- **Task requirements**:
Every line below that contains "object" is to be copied.

- **Stored data**:
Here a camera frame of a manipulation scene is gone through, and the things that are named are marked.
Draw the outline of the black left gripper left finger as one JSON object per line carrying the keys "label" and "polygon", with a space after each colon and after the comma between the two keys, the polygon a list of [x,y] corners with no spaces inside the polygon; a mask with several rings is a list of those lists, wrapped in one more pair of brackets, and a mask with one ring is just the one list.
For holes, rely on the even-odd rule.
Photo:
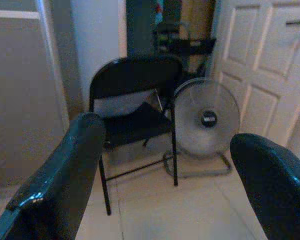
{"label": "black left gripper left finger", "polygon": [[53,153],[6,205],[0,216],[0,240],[75,239],[105,136],[97,114],[79,114]]}

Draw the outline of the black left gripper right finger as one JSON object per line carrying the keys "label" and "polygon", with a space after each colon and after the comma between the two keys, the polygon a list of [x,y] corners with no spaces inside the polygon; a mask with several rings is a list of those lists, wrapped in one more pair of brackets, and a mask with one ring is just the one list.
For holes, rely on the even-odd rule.
{"label": "black left gripper right finger", "polygon": [[230,154],[249,203],[269,240],[300,240],[300,160],[289,149],[239,133]]}

- **Solution for this exercise**:
Draw the outline of the black left gripper left finger as one JSON object per line carrying the keys "label" and "polygon", with a space after each colon and after the comma between the two keys, the polygon a list of [x,y] corners with no spaces inside the polygon; a mask with several rings is a list of those lists, wrapped in one more pair of brackets, and a mask with one ring is just the one list.
Draw the outline of the black left gripper right finger as one JSON object per line carrying the keys "label" and "polygon", with a space after each colon and after the comma between the two keys, the polygon a list of [x,y] corners with no spaces inside the polygon; a mask with several rings is a list of those lists, wrapped in one more pair of brackets, and a mask with one ring is just the one list.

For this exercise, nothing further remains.